I think we can see many harmful and destructive consequences in our everyday life. Symptomatic of it in our world today is overproduction, overwork, stress, and excessive anxiety about social esteem, and I don’t think that most of us who are caught up in this have any idea of how to turn it off. If you live in an environment in which individuals become successful, and proud of their financial holdings and the status it gives them and the consumer luxuries it affords them, and then if this world collapses you see individuals who don’t tend to say, “Oh well, that’s a shame. I enjoyed it while it lasted”; rather, you see them experience something like personal devastation as they cannot really detach their identities or sense of worth from the world of social esteem. Their identities are interlinked with success or failure in those terms, and the fact that our society makes us vulnerable in this way to self-contempt by obligating us to play the game of social success in its terms strikes me as a morally bad thing. The socialization has gone deep, and I don’t think it is necessarily the way that human beings have to be or always have been.

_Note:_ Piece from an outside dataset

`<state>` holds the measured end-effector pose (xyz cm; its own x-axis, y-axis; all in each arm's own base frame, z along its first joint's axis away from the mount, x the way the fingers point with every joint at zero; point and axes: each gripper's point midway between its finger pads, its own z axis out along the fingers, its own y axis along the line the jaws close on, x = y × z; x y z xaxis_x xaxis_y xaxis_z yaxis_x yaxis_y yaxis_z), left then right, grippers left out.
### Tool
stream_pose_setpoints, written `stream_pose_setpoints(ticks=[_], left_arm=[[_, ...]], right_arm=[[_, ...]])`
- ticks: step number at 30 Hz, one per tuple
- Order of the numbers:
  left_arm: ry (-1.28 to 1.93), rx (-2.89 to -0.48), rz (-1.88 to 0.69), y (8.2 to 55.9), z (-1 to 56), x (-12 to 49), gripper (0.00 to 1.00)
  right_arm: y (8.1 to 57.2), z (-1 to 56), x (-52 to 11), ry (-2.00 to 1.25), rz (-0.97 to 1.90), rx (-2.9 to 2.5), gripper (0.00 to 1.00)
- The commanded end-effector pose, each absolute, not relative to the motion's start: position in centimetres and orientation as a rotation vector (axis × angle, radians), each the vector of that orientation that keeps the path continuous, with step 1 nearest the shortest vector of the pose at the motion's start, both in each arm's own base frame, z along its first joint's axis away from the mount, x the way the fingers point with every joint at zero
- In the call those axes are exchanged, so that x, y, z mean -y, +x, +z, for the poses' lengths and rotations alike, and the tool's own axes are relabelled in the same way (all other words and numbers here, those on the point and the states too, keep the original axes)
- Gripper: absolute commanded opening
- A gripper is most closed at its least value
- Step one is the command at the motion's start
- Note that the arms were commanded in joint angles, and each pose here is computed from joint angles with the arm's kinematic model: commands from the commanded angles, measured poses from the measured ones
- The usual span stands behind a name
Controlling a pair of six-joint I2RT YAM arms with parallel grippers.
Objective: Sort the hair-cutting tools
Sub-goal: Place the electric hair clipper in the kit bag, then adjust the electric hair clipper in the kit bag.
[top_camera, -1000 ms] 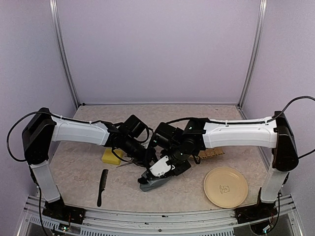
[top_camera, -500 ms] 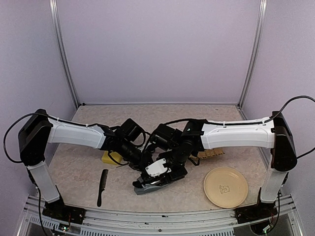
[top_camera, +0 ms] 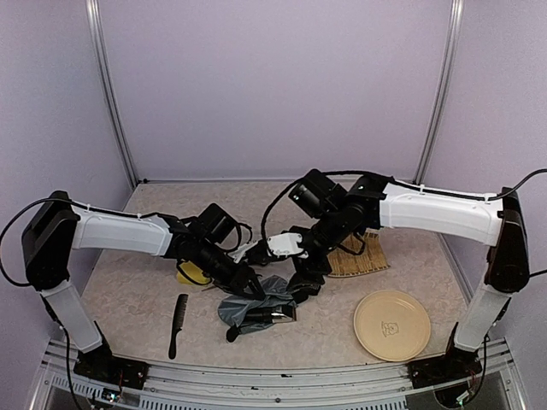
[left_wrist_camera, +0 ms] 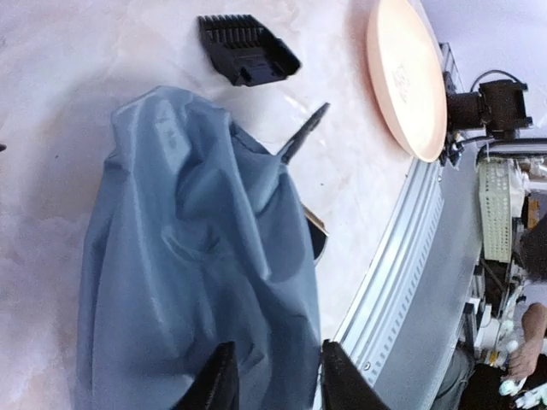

I’m not here to suggest what we should do but rather to offer critical reflections on a process of socialization that seems to have departed more and more from what we might call happiness. Even if behavioural change in these matters may be difficult, I think it’s important to try and understand what moves us and how things might be different.



Brian O’Connor is professor of philosophy at University College Dublin. His latest book, Idleness: A Philosophical Essay, was published last year by Princeton University Press.


Interview by Anthony Morgan. 

From The Philosopher, vol. 107, no. 3 ('Identities').